- [Action item] Take the data below and write it out exactly, except for the pictures.

- [Available data]
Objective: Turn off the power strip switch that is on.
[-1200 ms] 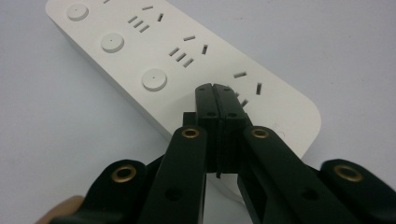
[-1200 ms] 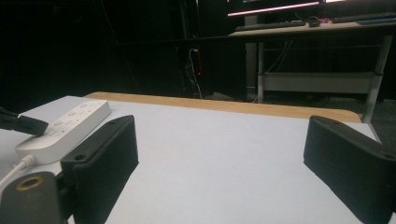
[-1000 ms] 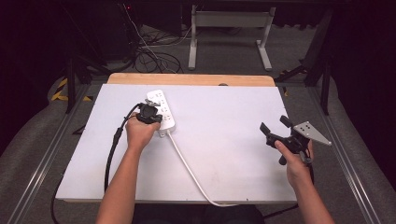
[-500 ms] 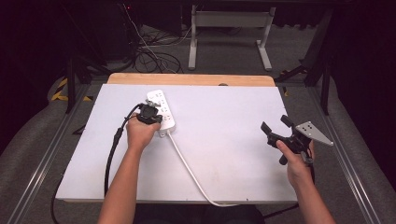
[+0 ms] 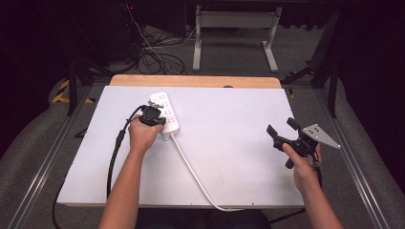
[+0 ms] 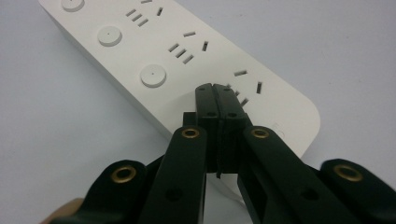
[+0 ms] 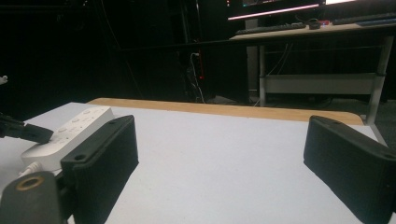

- [Final answer]
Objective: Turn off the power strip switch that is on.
[-1200 ms] 
[-1200 ms] 
[-1000 ms] 
[-500 ms] 
[+0 ms] 
[+0 ms] 
[+0 ms] 

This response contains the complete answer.